What you are asked to do
What is the number of lines in this listing that include the string "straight"? Answer with that number by itself.
____ Data for review
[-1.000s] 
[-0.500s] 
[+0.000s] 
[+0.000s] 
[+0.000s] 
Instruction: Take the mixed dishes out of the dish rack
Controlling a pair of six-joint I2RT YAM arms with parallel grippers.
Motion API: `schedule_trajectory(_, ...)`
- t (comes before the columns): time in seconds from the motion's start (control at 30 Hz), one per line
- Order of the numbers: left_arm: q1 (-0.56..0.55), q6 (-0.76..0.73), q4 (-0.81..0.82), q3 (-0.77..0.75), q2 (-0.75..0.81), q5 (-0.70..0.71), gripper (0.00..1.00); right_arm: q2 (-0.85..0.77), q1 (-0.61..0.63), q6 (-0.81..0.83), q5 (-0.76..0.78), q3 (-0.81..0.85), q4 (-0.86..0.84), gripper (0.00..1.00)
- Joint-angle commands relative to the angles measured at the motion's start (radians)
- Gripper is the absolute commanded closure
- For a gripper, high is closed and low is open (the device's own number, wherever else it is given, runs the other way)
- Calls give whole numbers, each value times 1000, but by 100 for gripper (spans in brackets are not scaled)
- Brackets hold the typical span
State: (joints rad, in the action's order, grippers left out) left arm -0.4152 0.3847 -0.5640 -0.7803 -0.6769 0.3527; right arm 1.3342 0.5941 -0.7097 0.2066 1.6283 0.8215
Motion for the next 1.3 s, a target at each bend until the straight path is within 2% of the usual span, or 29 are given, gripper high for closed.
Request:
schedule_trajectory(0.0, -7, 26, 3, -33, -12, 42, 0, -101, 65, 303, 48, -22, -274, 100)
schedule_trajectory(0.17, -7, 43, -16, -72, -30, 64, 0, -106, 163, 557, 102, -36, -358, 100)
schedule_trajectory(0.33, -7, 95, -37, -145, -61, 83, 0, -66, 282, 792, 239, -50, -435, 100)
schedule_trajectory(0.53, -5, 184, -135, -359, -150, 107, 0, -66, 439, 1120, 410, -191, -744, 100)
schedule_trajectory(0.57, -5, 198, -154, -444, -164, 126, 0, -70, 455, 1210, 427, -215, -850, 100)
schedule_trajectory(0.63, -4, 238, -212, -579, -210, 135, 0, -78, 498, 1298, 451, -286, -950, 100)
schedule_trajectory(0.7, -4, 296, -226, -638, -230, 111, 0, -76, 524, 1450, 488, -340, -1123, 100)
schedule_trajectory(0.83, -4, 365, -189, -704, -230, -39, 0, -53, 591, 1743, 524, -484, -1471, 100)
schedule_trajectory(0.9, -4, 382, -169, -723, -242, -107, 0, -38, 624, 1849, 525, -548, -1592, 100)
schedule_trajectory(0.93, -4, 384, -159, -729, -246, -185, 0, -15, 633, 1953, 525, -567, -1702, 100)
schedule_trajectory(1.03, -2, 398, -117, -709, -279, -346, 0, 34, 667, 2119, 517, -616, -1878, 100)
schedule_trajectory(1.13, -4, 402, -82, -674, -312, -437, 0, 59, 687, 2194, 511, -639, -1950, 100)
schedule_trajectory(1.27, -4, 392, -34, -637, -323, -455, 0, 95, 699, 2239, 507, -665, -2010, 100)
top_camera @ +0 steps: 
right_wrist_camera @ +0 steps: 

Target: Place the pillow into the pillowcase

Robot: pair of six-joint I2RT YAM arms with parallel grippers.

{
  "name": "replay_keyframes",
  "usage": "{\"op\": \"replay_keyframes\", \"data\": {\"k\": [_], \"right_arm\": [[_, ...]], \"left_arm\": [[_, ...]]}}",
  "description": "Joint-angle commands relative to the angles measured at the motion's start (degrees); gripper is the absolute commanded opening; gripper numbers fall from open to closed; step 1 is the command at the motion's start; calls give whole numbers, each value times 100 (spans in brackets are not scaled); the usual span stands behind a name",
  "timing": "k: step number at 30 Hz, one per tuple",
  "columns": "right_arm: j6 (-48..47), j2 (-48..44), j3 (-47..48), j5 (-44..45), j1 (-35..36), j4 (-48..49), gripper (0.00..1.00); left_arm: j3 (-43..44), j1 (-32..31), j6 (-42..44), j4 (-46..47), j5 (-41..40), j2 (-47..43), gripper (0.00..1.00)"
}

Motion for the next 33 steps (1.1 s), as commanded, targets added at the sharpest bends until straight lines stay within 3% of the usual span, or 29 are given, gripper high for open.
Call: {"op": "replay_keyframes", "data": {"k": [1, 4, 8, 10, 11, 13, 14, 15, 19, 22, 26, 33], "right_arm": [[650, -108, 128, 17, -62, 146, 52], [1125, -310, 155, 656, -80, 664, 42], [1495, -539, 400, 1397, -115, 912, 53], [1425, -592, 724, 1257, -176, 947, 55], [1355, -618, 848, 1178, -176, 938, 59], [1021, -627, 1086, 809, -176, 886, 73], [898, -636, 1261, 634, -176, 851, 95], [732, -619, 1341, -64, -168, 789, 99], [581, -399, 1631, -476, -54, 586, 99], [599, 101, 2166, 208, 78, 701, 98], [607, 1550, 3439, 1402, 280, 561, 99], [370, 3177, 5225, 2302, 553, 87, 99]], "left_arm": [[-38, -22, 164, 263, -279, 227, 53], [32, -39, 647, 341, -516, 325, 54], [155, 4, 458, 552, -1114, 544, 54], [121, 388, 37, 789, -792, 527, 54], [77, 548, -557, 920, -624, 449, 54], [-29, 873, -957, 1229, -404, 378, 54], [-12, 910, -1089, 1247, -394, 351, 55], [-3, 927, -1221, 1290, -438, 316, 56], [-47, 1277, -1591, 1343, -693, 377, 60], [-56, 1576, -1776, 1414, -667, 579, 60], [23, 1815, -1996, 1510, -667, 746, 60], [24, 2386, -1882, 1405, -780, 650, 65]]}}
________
Task response
2